## DIRECTIONS FOR THIS TASK
Once the pictures are set aside, transcribe the remaining data exactly.

## DATA EXTRACT
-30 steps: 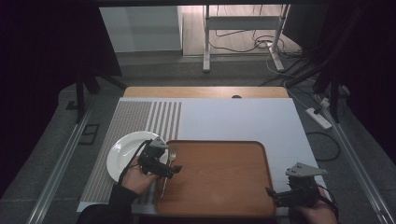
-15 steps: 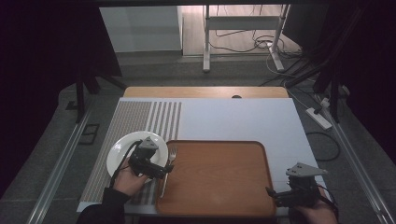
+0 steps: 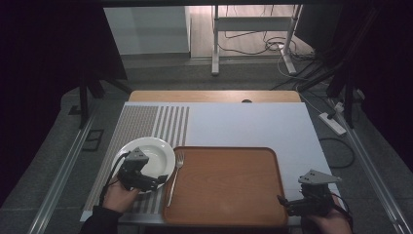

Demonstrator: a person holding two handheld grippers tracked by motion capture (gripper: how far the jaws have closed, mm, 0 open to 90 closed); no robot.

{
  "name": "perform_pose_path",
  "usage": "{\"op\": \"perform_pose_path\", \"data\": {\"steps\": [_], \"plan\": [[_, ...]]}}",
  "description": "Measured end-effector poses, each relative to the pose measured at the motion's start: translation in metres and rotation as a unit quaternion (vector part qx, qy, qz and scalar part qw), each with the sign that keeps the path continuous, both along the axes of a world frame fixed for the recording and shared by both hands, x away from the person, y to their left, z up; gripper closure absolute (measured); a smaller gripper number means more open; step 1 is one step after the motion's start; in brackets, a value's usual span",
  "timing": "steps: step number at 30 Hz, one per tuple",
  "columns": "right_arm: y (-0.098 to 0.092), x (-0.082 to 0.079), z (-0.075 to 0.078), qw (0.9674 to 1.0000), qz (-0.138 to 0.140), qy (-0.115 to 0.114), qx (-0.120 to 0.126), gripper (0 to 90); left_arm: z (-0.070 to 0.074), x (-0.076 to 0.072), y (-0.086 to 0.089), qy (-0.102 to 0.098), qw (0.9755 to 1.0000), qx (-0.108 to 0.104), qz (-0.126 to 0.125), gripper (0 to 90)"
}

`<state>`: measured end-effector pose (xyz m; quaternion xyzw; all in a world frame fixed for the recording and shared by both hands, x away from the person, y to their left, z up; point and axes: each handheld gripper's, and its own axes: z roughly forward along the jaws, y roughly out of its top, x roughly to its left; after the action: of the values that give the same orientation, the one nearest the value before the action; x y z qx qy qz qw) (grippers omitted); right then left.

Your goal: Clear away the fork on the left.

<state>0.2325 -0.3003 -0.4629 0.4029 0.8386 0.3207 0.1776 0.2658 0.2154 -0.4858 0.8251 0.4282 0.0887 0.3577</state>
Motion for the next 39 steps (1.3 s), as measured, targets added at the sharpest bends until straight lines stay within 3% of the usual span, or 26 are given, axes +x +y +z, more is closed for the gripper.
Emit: {"op": "perform_pose_path", "data": {"steps": [8, 27, 39], "plan": [[0.000, 0.000, 0.000, 1.0000, -0.002, 0.000, 0.000, 0.0, -0.001, -0.013, 0.012, -0.004, 0.9999, 0.005, 0.009, 0.0], [-0.001, 0.001, 0.000, 1.0000, -0.008, 0.002, 0.003, 0.0, -0.004, -0.041, 0.045, -0.007, 0.9988, -0.008, 0.049, 0.0], [-0.002, 0.001, 0.000, 0.9999, -0.013, 0.004, 0.009, 0.0, -0.003, -0.050, 0.055, -0.009, 0.9979, 0.007, 0.064, 0.0]]}}
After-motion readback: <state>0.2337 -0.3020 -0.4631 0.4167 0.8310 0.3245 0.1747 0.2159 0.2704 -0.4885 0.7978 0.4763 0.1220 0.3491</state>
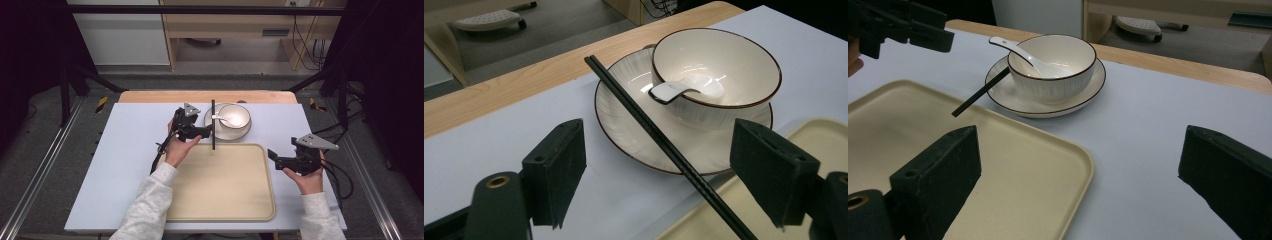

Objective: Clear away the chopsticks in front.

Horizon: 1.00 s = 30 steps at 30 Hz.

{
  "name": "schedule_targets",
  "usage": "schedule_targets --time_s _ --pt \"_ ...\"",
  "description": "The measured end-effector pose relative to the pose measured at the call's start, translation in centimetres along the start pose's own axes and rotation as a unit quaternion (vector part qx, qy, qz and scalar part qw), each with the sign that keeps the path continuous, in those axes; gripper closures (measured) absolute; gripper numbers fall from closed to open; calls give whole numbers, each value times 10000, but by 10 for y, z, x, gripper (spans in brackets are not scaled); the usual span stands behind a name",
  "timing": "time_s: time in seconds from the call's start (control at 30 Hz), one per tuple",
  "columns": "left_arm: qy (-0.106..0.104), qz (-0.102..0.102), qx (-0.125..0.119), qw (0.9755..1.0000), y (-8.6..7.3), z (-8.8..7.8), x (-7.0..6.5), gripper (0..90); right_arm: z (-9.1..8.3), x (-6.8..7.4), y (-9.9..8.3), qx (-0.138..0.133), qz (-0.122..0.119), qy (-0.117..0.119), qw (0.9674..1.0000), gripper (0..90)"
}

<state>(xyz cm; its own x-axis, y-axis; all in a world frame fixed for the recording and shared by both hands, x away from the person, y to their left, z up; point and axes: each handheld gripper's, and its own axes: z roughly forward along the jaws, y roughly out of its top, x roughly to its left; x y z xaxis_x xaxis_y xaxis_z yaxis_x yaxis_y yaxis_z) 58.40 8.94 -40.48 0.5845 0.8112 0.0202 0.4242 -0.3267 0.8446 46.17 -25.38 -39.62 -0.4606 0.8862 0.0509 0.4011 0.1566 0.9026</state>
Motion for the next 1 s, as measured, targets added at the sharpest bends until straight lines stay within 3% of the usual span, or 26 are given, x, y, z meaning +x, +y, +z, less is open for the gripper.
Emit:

## REPLY
-30 steps: 
-15 steps: 
+0 steps: 

Demonstrator: a person holding two handheld grippers tracked by motion capture (gripper: how far the jaws have closed, mm, 0 open to 90 closed); no robot.

{
  "name": "perform_pose_path",
  "usage": "{\"op\": \"perform_pose_path\", \"data\": {\"steps\": [_], \"plan\": [[_, ...]]}}",
  "description": "Measured end-effector poses, each relative to the pose measured at the motion's start: translation in metres and rotation as a unit quaternion (vector part qx, qy, qz and scalar part qw), each with the sign that keeps the path continuous, both along the axes of a world frame fixed for the recording and shared by both hands, x away from the person, y to their left, z up; gripper closure absolute (measured); a smaller gripper number means more open; step 1 is one step after the motion's start; in brackets, a value's usual span",
  "timing": "steps: step number at 30 Hz, one per tuple",
  "columns": "right_arm: y (-0.098 to 0.092), x (-0.082 to 0.079), z (-0.075 to 0.078), qw (0.9674 to 1.0000), qz (-0.138 to 0.140), qy (-0.115 to 0.114), qx (-0.120 to 0.126), gripper (0 to 90); left_arm: z (-0.070 to 0.074), x (-0.076 to 0.072), y (-0.086 to 0.089), qy (-0.102 to 0.098), qw (0.9755 to 1.0000), qx (-0.108 to 0.104), qz (-0.126 to 0.125), gripper (0 to 90)"
}

`<state>`: measured end-effector pose (xyz m; quaternion xyzw; all in a world frame fixed for the recording and shared by both hands, x away from the person, y to their left, z up; point and axes: each handheld gripper's, and its own axes: z roughly forward along the jaws, y roughly out of its top, x roughly to its left; after the action: of the values that give the same orientation, the one nearest the value before the action; x y z qx qy qz qw) (grippers omitted); right then left.

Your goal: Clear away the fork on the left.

<state>0.2325 -0.3003 -0.4629 0.4029 0.8386 0.3207 0.1776 0.2658 0.2154 -0.4858 0.8251 0.4282 0.0887 0.3577</state>
Motion for the next 39 steps (1.3 s), as measured, targets added at the sharpest bends until straight lines stay within 3% of the usual span, or 26 are given, axes +x +y +z, more is closed for the gripper.
Emit: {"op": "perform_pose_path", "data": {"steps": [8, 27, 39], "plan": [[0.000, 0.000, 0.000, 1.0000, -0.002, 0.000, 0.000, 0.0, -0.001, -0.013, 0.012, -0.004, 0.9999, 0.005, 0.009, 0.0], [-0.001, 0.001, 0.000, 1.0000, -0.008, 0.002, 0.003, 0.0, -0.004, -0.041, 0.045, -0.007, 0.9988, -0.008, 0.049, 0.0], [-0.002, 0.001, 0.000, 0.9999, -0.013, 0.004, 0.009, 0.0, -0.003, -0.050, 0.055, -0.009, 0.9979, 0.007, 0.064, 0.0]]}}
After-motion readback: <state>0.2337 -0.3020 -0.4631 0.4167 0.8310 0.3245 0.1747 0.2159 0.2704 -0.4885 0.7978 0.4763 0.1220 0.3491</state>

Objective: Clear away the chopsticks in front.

Horizon: 1.00 s = 30 steps at 30 Hz.

{
  "name": "schedule_targets",
  "usage": "schedule_targets --time_s _ --pt \"_ ...\"",
  "description": "The measured end-effector pose relative to the pose measured at the call's start, translation in centimetres along the start pose's own axes and rotation as a unit quaternion (vector part qx, qy, qz and scalar part qw), each with the sign that keeps the path continuous, in those axes; gripper closures (measured) absolute; gripper numbers fall from closed to open; calls give whole numbers, each value times 10000, but by 10 for y, z, x, gripper (spans in brackets are not scaled); the usual span stands behind a name",
  "timing": "time_s: time in seconds from the call's start (control at 30 Hz), one per tuple",
  "columns": "left_arm: qy (-0.106..0.104), qz (-0.102..0.102), qx (-0.125..0.119), qw (0.9755..1.0000), y (-8.6..7.3), z (-8.8..7.8), x (-7.0..6.5), gripper (0..90); right_arm: z (-9.1..8.3), x (-6.8..7.4), y (-9.9..8.3), qx (-0.138..0.133), qz (-0.122..0.119), qy (-0.117..0.119), qw (0.9674..1.0000), gripper (0..90)"
}

<state>(xyz cm; its own x-axis, y-axis; all in a world frame fixed for the recording and shared by both hands, x away from the person, y to their left, z up; point and axes: each handheld gripper's, and its own axes: z roughly forward along the jaws, y roughly out of its top, x roughly to its left; x y z xaxis_x xaxis_y xaxis_z yaxis_x yaxis_y yaxis_z) 58.40 8.94 -40.48 0.5845 0.8112 0.0202 0.4242 -0.3267 0.8446 46.17 -25.38 -39.62 -0.4606 0.8862 0.0509 0.4011 0.1566 0.9026</state>
Motion for the next 1 s, as measured, targets added at the sharpest bends until straight lines stay within 3% of the usual span, or 26 are given, x, y, z meaning +x, +y, +z, less is open for the gripper.
Emit:

Nothing else goes in the answer.